**Task prompt:** Take the line that contains "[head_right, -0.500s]" in the data below and each line after it, through the last, and repeat them unchanged.
= = = = = = =
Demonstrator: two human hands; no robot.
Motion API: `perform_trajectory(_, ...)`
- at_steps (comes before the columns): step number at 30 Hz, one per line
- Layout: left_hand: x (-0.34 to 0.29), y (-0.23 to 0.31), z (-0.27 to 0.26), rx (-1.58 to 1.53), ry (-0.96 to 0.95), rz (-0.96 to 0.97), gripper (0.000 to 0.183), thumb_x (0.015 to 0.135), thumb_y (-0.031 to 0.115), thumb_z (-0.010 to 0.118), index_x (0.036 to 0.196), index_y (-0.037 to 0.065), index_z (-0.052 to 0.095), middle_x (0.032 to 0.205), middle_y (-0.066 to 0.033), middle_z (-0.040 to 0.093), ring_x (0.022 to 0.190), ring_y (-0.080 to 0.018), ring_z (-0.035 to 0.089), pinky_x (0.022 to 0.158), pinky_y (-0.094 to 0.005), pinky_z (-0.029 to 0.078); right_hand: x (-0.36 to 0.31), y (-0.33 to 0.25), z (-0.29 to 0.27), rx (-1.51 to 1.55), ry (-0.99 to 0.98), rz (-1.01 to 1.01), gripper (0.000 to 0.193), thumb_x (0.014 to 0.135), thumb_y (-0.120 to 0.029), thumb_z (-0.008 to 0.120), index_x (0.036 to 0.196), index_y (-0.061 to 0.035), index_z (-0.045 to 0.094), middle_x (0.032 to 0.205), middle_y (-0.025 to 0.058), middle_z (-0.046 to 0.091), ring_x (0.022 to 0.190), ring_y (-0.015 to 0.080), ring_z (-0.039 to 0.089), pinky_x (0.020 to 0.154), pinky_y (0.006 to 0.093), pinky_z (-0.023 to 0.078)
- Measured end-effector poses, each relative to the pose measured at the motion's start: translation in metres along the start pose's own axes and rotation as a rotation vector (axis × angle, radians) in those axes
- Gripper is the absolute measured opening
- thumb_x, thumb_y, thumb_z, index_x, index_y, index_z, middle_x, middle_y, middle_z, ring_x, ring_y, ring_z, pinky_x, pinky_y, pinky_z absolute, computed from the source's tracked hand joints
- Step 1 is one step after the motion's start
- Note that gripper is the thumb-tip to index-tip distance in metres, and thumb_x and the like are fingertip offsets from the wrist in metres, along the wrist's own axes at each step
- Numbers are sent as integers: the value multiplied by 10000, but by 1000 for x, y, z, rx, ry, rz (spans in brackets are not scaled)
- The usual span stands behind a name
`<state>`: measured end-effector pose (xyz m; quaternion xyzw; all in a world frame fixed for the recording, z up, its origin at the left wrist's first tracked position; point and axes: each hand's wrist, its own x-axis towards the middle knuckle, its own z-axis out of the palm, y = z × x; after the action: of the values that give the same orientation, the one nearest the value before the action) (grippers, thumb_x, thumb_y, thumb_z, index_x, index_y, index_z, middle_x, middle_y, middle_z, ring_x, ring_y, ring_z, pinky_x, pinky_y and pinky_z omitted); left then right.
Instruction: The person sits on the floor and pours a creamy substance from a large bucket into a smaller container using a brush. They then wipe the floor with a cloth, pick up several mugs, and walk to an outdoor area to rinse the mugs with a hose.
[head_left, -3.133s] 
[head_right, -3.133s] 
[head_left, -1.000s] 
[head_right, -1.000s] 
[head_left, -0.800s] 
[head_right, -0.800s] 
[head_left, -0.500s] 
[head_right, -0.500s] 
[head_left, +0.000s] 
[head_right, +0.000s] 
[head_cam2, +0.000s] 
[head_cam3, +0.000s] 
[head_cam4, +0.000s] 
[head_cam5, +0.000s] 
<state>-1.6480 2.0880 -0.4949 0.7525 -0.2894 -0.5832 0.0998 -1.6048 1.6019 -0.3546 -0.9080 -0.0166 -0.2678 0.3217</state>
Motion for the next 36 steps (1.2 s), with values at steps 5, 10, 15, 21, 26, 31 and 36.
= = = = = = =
**Result of this task:**
[head_right, -0.500s] 
[head_left, +0.000s] 
[head_right, +0.000s] 
[head_cam2, +0.000s] 
[head_cam3, +0.000s] 
[head_cam4, +0.000s] 
[head_cam5, +0.000s] 
<state>-1.6480 2.0880 -0.4949 0.7525 -0.2894 -0.5832 0.0998 -1.6048 1.6019 -0.3546 -0.9080 -0.0166 -0.2678 0.3217</state>
Motion for the next 36 steps (1.2 s), with values at steps 5, 10, 15, 21, 26, 31 and 36.

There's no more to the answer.